### Your assignment:
Set down the data again in full, keeping every line exactly as it is.

### Input data:
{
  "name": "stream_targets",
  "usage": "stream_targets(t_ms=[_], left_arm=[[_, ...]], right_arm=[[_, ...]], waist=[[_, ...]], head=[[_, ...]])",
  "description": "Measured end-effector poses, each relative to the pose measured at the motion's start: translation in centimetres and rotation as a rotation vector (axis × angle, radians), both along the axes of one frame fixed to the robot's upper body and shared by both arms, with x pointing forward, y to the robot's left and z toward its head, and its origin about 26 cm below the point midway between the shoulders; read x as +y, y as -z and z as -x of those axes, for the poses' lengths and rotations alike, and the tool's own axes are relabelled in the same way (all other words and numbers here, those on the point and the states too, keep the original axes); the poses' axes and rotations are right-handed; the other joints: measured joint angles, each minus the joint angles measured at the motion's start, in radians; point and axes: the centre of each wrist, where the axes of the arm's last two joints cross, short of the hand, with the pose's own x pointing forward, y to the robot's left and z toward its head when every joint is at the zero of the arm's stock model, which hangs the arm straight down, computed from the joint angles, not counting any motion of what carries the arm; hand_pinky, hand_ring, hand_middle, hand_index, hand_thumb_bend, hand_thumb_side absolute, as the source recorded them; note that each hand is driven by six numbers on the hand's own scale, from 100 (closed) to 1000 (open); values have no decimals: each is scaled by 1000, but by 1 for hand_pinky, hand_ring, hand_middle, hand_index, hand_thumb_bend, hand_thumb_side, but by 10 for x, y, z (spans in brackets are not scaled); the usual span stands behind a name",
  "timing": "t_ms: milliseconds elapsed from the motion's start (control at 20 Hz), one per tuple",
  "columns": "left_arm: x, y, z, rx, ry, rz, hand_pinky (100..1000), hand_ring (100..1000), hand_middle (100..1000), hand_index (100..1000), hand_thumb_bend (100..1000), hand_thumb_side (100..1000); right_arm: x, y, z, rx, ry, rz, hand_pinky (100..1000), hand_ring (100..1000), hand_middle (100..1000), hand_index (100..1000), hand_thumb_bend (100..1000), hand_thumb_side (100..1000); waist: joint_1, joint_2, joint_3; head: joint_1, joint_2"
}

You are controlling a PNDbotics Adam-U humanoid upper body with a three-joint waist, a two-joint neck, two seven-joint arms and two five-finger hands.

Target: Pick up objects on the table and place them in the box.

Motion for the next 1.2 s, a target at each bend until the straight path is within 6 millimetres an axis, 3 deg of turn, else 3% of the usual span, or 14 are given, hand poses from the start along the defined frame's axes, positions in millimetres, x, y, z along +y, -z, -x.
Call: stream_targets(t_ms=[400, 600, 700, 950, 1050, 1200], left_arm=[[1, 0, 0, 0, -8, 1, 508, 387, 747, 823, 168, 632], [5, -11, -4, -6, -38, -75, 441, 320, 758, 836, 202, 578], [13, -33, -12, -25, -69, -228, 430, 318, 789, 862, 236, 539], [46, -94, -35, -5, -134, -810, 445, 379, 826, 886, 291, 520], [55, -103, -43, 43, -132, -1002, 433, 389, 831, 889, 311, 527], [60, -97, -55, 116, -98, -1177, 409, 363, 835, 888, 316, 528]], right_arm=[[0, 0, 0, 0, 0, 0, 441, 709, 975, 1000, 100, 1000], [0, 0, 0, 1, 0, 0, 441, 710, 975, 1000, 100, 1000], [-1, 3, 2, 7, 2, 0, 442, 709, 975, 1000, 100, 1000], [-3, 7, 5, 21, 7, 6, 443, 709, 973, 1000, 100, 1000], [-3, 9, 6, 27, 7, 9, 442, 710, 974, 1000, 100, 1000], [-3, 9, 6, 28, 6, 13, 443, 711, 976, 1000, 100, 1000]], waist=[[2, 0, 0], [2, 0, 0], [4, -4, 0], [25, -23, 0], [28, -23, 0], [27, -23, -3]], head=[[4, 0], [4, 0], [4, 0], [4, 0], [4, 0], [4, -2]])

### Response for this exercise:
{
  "name": "stream_targets",
  "usage": "stream_targets(t_ms=[_], left_arm=[[_, ...]], right_arm=[[_, ...]], waist=[[_, ...]], head=[[_, ...]])",
  "description": "Measured end-effector poses, each relative to the pose measured at the motion's start: translation in centimetres and rotation as a rotation vector (axis × angle, radians), both along the axes of one frame fixed to the robot's upper body and shared by both arms, with x pointing forward, y to the robot's left and z toward its head, and its origin about 26 cm below the point midway between the shoulders; read x as +y, y as -z and z as -x of those axes, for the poses' lengths and rotations alike, and the tool's own axes are relabelled in the same way (all other words and numbers here, those on the point and the states too, keep the original axes); the poses' axes and rotations are right-handed; the other joints: measured joint angles, each minus the joint angles measured at the motion's start, in radians; point and axes: the centre of each wrist, where the axes of the arm's last two joints cross, short of the hand, with the pose's own x pointing forward, y to the robot's left and z toward its head when every joint is at the zero of the arm's stock model, which hangs the arm straight down, computed from the joint angles, not counting any motion of what carries the arm; hand_pinky, hand_ring, hand_middle, hand_index, hand_thumb_bend, hand_thumb_side absolute, as the source recorded them; note that each hand is driven by six numbers on the hand's own scale, from 100 (closed) to 1000 (open); values have no decimals: each is scaled by 1000, but by 1 for hand_pinky, hand_ring, hand_middle, hand_index, hand_thumb_bend, hand_thumb_side, but by 10 for x, y, z (spans in brackets are not scaled); the usual span stands behind a name",
  "timing": "t_ms: milliseconds elapsed from the motion's start (control at 20 Hz), one per tuple",
  "columns": "left_arm: x, y, z, rx, ry, rz, hand_pinky (100..1000), hand_ring (100..1000), hand_middle (100..1000), hand_index (100..1000), hand_thumb_bend (100..1000), hand_thumb_side (100..1000); right_arm: x, y, z, rx, ry, rz, hand_pinky (100..1000), hand_ring (100..1000), hand_middle (100..1000), hand_index (100..1000), hand_thumb_bend (100..1000), hand_thumb_side (100..1000); waist: joint_1, joint_2, joint_3; head: joint_1, joint_2"
}

You are controlling a PNDbotics Adam-U humanoid upper body with a three-joint waist, a two-joint neck, two seven-joint arms and two five-finger hands.

Target: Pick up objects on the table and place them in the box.

Motion for the next 1.2 s, a target at each bend until the straight path is within 6 millimetres an axis, 3 deg of turn, else 3% of the usual span, or 14 are given, hand poses from the start along the defined frame's axes, positions in millimetres, x, y, z along +y, -z, -x.
Call: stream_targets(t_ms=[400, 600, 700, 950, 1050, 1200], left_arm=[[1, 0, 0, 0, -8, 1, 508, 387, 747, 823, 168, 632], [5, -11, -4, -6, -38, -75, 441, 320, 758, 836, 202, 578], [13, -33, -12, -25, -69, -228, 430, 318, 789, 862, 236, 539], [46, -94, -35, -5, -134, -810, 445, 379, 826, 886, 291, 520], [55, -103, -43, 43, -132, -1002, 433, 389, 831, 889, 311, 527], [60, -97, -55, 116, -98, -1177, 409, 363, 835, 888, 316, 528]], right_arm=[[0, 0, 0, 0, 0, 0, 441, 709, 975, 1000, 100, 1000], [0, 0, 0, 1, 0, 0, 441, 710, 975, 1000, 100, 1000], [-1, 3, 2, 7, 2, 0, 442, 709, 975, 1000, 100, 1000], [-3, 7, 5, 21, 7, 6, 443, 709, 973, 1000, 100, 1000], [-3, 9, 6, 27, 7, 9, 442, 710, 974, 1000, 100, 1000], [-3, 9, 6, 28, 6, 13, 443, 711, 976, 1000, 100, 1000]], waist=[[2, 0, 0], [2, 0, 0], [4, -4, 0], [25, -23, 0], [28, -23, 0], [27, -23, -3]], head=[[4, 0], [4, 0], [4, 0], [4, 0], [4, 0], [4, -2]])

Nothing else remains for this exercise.